Send her to Detroit with a deed in her had. You can actually buy a house for $1 there! I’ll even help pack her $shit onto the next cargo ship destined for the mainland.
Send her to Detroit with a deed in her had. You can actually buy a house for $1 there! I’ll even help pack her belongings onto the next cargo ship destined for the mainland.
dragon, you’re delusional if you believe in Detroit’s $1 homes. If you were to actually watch that youtube link that YOU provided in your previous rants on Hawaii homelessness, you’d comprehend that all the Detroit homes are unlivable crackhouses. Besides seed money and the willingness to leave Hawaii, family and warm weather for isolation and death-incurring frozen Black America, you’d need tens of thousands of dollars to repair those abandoned homes. Before you even BEGIN to fix up the $1 house, you’ll be paying $2,000-$3,000 annual property taxes on the $1 home’s ASSESSED VALUE! And do you REALLY think that most homeless people WANT to be homeowners? smh
You help the people, who want and need the help, first. If you try to help people, who don’t want the help, you are throwing money into a black hole. The effective usage, of public & private resources, should be for those people, who are ready to move onward.
Moving onward, should also include, moving back to their original place of origin. They are using the money, generated mostly by local people. I am sure, that the outsider homeless people, have family-friends-support systems, back at their original places of origin.
We can only reduce the number of homeless people. We can not end the homeless issue.

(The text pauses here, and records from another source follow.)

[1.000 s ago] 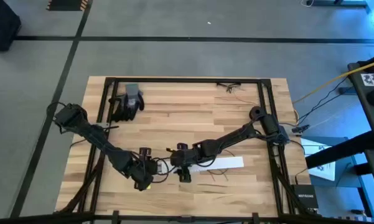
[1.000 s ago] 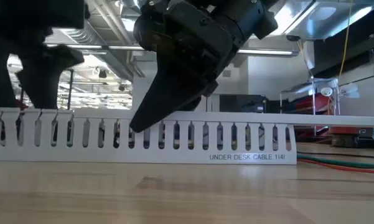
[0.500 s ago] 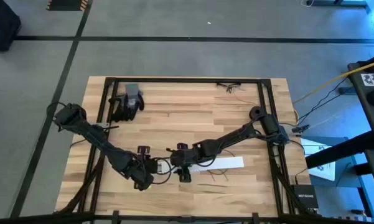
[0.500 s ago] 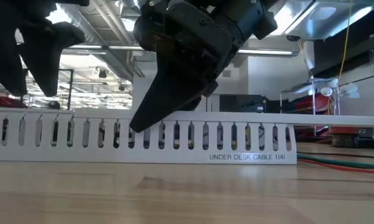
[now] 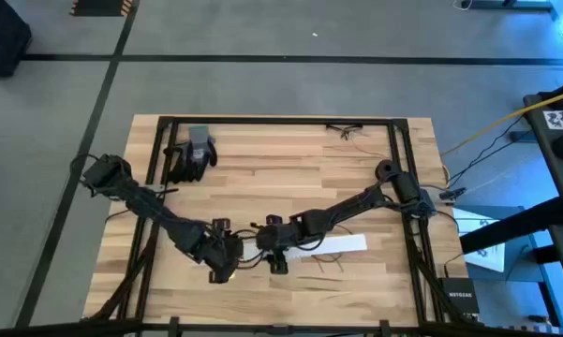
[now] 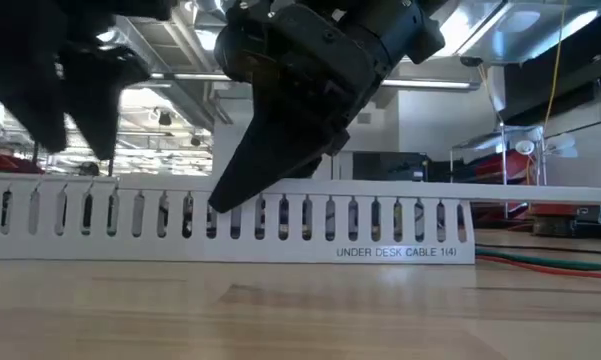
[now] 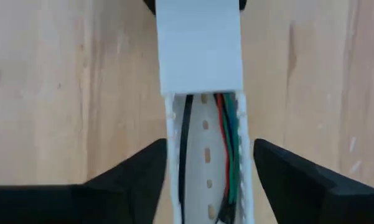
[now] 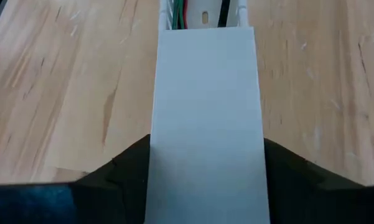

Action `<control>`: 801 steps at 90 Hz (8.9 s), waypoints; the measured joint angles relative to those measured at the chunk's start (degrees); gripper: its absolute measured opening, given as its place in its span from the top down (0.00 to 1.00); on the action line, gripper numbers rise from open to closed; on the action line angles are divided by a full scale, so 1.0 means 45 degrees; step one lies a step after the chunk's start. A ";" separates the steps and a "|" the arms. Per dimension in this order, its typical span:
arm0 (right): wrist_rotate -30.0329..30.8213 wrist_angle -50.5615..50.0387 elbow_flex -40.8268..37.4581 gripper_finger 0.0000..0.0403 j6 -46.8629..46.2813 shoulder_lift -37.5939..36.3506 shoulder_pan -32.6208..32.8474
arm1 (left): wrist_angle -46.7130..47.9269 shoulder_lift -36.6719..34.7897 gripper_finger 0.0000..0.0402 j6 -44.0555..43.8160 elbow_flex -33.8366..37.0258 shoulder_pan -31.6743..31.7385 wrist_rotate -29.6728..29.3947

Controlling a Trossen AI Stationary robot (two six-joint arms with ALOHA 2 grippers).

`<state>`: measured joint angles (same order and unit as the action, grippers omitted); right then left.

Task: Ziptie cables
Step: Close the white cable duct

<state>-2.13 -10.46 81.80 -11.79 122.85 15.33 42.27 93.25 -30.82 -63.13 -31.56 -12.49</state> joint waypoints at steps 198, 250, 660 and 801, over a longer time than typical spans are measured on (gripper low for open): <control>-0.0770 0.0734 -0.0075 0.43 -0.0186 0.0027 0.0019 | -1.0317 -0.0714 0.57 -0.1480 0.6683 -0.1980 -0.3648; -0.0471 0.0902 0.0034 0.43 -0.0186 0.0126 -0.0003 | -1.1047 -0.0646 0.43 -0.0957 0.6669 -0.1677 -0.3493; -0.0549 0.2361 0.0015 0.43 0.0611 0.0729 -0.0165 | -0.4854 -0.3176 0.40 -0.3473 0.5525 -0.2358 -0.1786; -0.0222 0.3393 -0.0094 0.43 0.0352 0.0772 -0.0180 | -0.6150 -0.0855 0.63 -0.1610 0.5302 -0.1312 -0.1568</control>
<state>-3.13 4.81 81.38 -10.20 126.32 14.52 14.60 89.41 -38.06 -39.28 -37.47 -19.55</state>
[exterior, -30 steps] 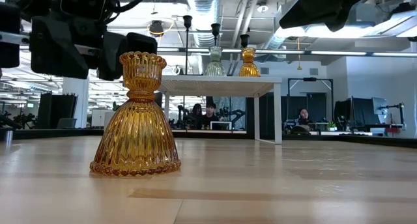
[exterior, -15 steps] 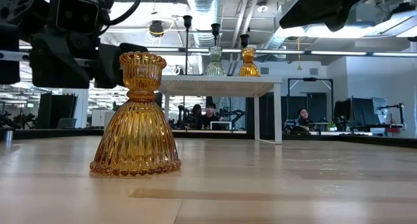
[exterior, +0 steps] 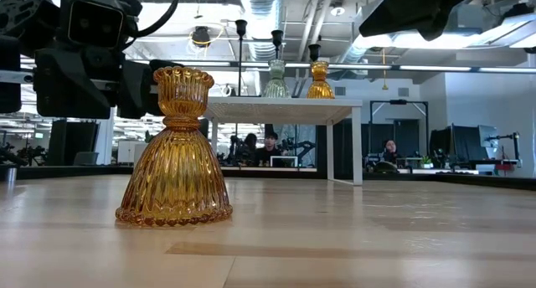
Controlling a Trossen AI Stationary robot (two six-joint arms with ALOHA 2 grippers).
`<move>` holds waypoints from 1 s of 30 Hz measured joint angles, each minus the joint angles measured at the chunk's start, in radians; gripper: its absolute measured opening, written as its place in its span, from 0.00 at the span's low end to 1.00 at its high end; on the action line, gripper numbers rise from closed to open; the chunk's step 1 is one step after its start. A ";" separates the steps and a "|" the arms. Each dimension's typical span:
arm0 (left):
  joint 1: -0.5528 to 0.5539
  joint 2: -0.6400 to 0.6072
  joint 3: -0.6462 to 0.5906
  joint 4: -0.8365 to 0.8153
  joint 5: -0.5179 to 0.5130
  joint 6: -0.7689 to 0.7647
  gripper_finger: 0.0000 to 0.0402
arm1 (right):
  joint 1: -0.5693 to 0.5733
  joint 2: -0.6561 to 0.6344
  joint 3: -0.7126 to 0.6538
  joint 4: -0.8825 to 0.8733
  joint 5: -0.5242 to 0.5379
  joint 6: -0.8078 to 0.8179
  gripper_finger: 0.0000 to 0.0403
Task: Pick & Place candle stick holders
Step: Put the yellow glass candle holder on the shelf aligned with the other green and yellow glass candle holders
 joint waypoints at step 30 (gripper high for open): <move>-0.002 0.000 0.002 0.070 -0.096 -0.189 0.67 | 0.000 0.000 0.000 0.000 0.000 0.000 0.00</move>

The Hawaiian homeless segment, started during the Great Mahele, when private property ownership of land, forced the Hawaiian residents, off of the land.
Exactly. And for those homeless not originally from HAWAII, send them back on the next cargo ship with a deed in their hand to Detroit where homes can be bought for a mere $1 from the government. This way Hawaii will not be illegally dumping homeless at their doorstep as they other states call it. 😉
Rescued relative ( read son, daughter, brother, or sister )… off the streets… brought them home and cleaned them up… got counseling…. got them a job. Started using drugs again, skipped meetings with counselor, skipped work, started stealing money and things from the house to sell to buy drugs… disappeared for days and weeks at a time. Found them back on the streets. Not once, not twice, but 3 times… How many times are you going to let yourself get bitten before you give up on feeding the stray dog?
It’s really up to you. Addiction and mental illness are hard to overcome. My neighbor had a grandson who was addicted to meth and living on the streets. He never gave up on the kid, time after time, the kid let him down, stole stuff, lied, but eventually the kid got clean. The dude never gave up. Never took the “stray dog” approach.
That’s a family matter, they did it because they loved their kid. Don’t expect such kindness from the general public.
Ms. Ink does not look local. I wonder how long after you get off the airplane it takes to be considered “chronically” homeless in our state. I guess her mainland years count as it’s a national program. Let’s divert our state monies to local homeless please.
Got out that hood near Pauahi Hale decades ago. Best of luck to those try to start over, hopefully for the better.
“Hand-me-down boots” not “used” or “pre-owned”…takes all the dignity away from people…words are powerful…
Hawaii needs to install the Vagrancy act/law due to overcrowding, public sanitation, and public safety. Let the people vote once in for all. The homeless is still coming and we can never provide for the growing numbers.
So the City’s housing voucher covers 70% of the rent. What covers the rest?
Every week more and more homeless arrive at the Honolulu airport looking for a place to live. It should be illegal for them to come to Hawaii and burden the system that hard working tax payers have to support.